A embaixada do Sri Lanka já recebeu quase 500 toneladas de donativos para as vítimas do maremoto no país. Nesta semana, um avião da Varig levou 57,5 toneladas de alimentos e roupas para o país.
Segundo a assessoria da embaixada do Sri Lanka, existem negociações para que uma companhia marítima leve uma parte do material já na próxima semana. Isto porque o custo do envio das doações por avião é muito elevado. Ainda assim, a embaixada continua a negociar com as companhias aéreas brasileiras novas viagens de entrega do material.
Diante do volume de alimentos e roupas já entregues e que ainda precisam ser embarcados, a embaixada pede à população que priorize doações em dinheiro e em medicamentos.
O piloto da Varig, Nelson Wanderley, que participou da entrega de 57,5 toneladas de donativos aos sobreviventes da tragédia no Sri Lanka, disse ter ficado emocionado com a reação da população.
Depois de enfrentar uma viagem de 36h de vôo até Colombo, capital do Sri Lanka, Wanderley disse ter fôlego para enfrentar uma nova viagem de ajuda aos sobreviventes.

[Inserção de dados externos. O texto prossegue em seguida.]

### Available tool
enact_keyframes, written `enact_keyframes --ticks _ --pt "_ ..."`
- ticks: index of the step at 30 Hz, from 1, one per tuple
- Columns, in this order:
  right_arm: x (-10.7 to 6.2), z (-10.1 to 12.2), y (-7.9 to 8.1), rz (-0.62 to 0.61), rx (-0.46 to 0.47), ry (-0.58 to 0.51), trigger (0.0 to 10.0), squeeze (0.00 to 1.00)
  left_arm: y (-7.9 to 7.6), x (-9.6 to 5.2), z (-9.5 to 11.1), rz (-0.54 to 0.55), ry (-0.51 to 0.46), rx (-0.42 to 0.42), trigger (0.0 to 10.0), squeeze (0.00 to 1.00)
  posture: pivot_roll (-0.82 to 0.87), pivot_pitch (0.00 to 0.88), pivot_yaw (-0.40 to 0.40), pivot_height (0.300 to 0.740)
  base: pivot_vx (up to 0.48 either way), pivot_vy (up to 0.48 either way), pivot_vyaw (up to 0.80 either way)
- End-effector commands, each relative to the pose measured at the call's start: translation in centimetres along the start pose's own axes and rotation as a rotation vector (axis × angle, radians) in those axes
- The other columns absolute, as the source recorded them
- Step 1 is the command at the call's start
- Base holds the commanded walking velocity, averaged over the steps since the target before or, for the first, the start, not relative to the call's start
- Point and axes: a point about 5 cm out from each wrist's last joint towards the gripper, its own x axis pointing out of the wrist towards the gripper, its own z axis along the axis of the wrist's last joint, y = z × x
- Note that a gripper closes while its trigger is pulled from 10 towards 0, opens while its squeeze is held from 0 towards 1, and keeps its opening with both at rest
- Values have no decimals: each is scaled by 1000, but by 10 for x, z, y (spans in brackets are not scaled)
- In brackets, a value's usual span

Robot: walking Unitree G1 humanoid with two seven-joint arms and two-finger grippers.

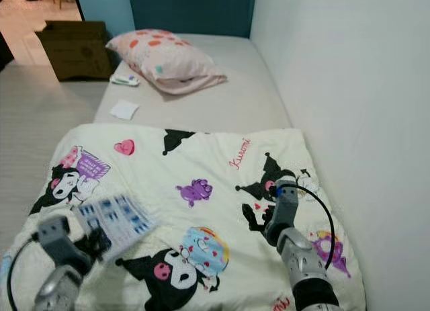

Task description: Clean up the room

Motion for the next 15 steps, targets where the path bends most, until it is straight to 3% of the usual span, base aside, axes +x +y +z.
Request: enact_keyframes --ticks 1,2,3,4,5,6,13,14,15 --pt "-1 -2 -3 -7 -6 4 10000 0 -13 10 24 -95 -96 -29 0 0 107 10 -81 652 0 0 0" --pt "-1 -2 -5 -18 -10 8 10000 0 -25 15 32 -180 -116 -64 2078 0 108 12 -81 656 0 0 0" --pt "-1 -2 -5 -18 -10 8 10000 0 -25 15 32 -180 -116 -64 2078 0 108 12 -81 656 0 0 0" --pt "-2 -3 -7 -28 -12 9 10000 0 -34 17 37 -245 -125 -87 3961 0 108 12 -81 661 0 0 0" --pt "-2 -2 -9 -38 -9 7 10000 0 -41 18 39 -302 -123 -110 7373 0 106 15 -73 666 0 0 0" --pt "-2 -1 -11 -48 -6 2 10000 0 -47 18 37 -352 -105 -126 10000 0 102 15 -68 671 0 0 0" --pt "-6 1 -21 -81 4 -12 10000 0 -56 14 12 -389 13 -144 10000 0 92 18 -62 690 0 0 0" --pt "-7 0 -23 -91 7 -13 10000 0 -59 11 -7 -383 120 -93 10000 0 94 18 -64 700 -480 0 0" --pt "-7 0 -23 -91 7 -13 10000 0 -59 11 -7 -383 120 -93 10000 0 94 18 -64 700 -480 0 0"
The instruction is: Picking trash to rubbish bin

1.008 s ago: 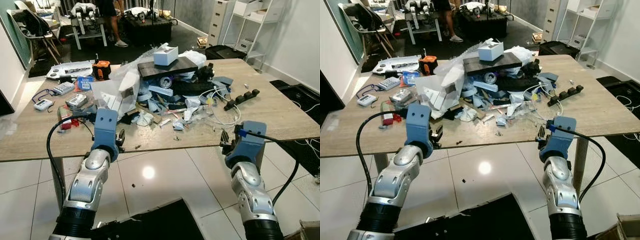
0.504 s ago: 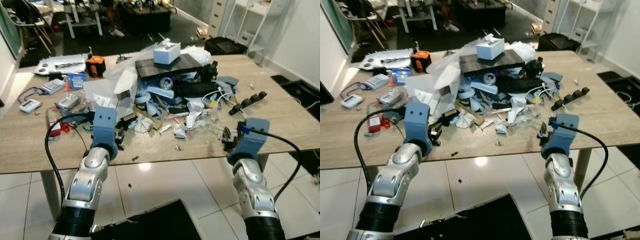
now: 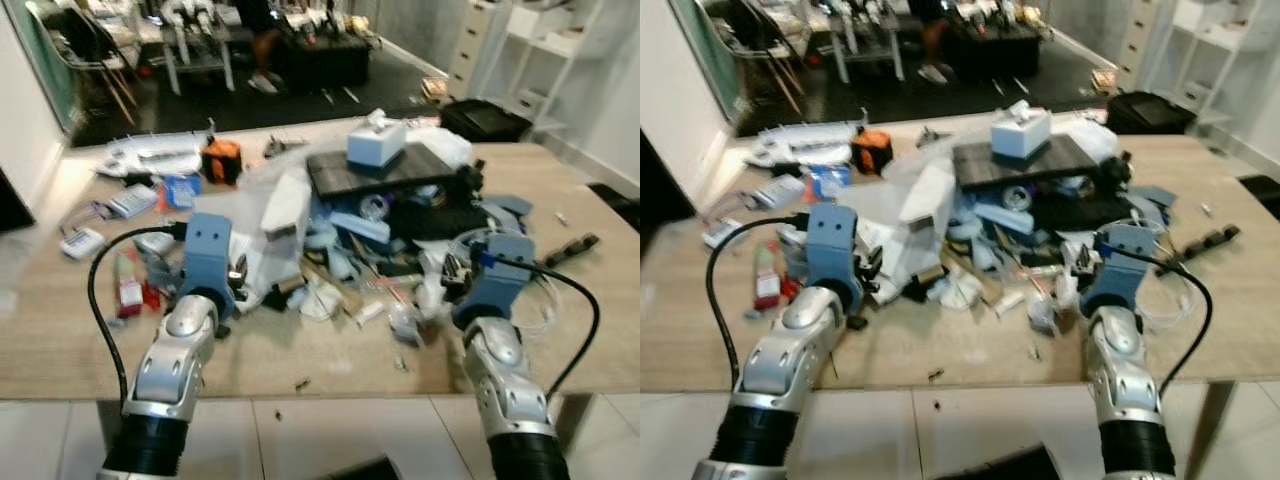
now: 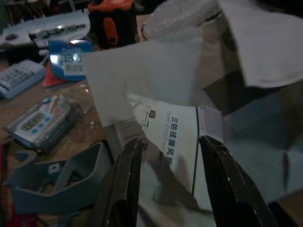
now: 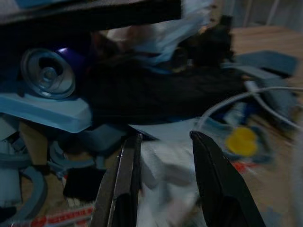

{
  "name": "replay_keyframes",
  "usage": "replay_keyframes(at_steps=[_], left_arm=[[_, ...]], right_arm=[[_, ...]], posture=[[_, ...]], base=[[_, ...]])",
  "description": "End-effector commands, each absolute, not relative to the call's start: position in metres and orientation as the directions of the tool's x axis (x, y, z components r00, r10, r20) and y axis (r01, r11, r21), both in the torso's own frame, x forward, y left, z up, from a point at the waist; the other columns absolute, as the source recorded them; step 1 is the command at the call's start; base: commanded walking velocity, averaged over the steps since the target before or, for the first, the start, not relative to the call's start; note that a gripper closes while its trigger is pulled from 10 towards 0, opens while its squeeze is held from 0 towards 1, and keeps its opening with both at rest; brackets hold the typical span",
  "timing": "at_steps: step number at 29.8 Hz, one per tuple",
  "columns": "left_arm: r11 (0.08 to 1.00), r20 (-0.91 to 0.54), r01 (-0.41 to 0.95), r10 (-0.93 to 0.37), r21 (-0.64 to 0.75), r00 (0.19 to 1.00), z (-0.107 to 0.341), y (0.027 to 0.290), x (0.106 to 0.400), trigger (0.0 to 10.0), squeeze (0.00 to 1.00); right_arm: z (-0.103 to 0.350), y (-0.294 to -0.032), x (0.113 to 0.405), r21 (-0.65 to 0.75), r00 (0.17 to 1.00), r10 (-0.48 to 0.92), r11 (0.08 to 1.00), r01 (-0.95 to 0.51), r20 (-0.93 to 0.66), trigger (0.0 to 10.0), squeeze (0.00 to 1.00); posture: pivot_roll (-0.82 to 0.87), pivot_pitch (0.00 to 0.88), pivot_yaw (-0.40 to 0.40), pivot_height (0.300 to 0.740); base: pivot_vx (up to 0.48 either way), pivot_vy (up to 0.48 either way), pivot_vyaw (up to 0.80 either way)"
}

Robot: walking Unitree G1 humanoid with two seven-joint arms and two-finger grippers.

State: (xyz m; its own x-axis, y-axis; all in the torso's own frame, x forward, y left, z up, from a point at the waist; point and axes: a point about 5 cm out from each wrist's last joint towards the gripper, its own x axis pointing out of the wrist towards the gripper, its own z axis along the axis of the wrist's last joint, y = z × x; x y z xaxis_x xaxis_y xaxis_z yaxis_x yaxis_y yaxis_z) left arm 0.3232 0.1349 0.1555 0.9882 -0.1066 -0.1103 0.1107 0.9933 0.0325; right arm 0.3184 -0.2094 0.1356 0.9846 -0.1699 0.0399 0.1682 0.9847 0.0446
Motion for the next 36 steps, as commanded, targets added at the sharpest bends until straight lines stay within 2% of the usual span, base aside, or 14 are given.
replay_keyframes(at_steps=[1,22,29,36], left_arm=[[0.992,-0.125,0.115,-0.109,0.044,0.986,0.153,0.134,0.323,10.0,0.0],[0.985,-0.149,0.149,-0.135,0.084,0.98,0.15,0.13,0.322,10.0,0.0],[0.979,-0.161,0.174,-0.156,0.106,0.975,0.148,0.128,0.322,10.0,0.0],[0.982,-0.166,0.173,-0.159,0.078,0.973,0.147,0.127,0.323,10.0,0.0]], right_arm=[[0.134,-0.21,0.318,0.041,0.984,-0.176,0.984,0.175,0.034,10.0,0.0],[0.134,-0.215,0.319,0.038,0.983,-0.183,0.983,0.182,0.02,10.0,0.0],[0.165,-0.225,0.327,0.018,0.981,-0.181,0.983,0.181,0.066,10.0,0.0],[0.211,-0.228,0.335,0.003,0.98,-0.159,0.987,0.16,0.117,10.0,0.0]], posture=[[0.12,0.033,0.025,0.74],[0.12,0.038,0.034,0.74],[0.11,0.038,0.041,0.74],[0.1,0.037,0.054,0.74]], base=[[0.0,0.0,0.0],[0.0,0.0,0.0],[0.0,-0.411,0.0],[0.0,0.0,0.0]])
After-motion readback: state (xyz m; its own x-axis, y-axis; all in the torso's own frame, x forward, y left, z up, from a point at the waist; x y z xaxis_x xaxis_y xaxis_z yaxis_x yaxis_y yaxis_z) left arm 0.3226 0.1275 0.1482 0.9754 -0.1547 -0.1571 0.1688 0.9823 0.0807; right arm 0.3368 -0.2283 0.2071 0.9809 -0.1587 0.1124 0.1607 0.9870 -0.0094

A viagem recebeu o apoio do governo brasileiro, que pagou as taxas aeroportuárias, e da Petrobras, que forneceu o combustível.
A tripulação composta por sete pessoas, além de dois engenheiros de vôo, dois mecânicos e um despachante operacional, fez paradas em Cape Town (África do Sul) e Ilhas Seychelles.
''A recepção foi surpreendente. A gente sempre pensa na parte técnica e operacional de um vôo e não dava para esperar que às 4h da manhã houvesse alguém para nos receber. O aeroporto estava cheio de autoridades, representantes do Brasil no Sri Lanka e em outras localidades, como Nova Déli, e de repórteres da imprensa local'', disse o piloto.
A tripulação permaneceu no país durante 20h, o que chegou a ser motivo de negociações. Isto porque a infra-estrutura do aeroporto é pequena e atualmente chegam de 15 a 20 aviões de carga por dia com donativos das mais diversas partes do planeta. Quanto mais ágil são feitos o desembarque e a partida, melhor.
Segundo o piloto, o recebimento das doações ainda se mostra mais organizado que a distribuição. ''Os donativos são levados para hangares, que contam com muitos voluntários, mas este ainda é o aspecto mais difícil'', disse.
Durante um passeio pela região, os pilotos, que usavam camisas do Brasil, foram saudados com cumprimentos da população, como ''Brasil? Futebol! Ronaldo!''. Os pilotos também foram saudados pela população com gestos de agradecimento pelas doações.
Em 23 anos de trabalho, o piloto nunca havia participado de uma viagem de ajuda humanitária internacional. ''Isto é algo que a gente faz com o maior orgulho, poder ajudar é um prazer. Só nessa localidade foram 40 mil mortos e 350 mil desabrigados. É uma catástrofe sem proporções, um negócio inédito que ninguém esperava'', disse.
A embaixada do Sri Lanka negocia com empresas aéreas e companhias marítimas o envio de mais donativos para o país.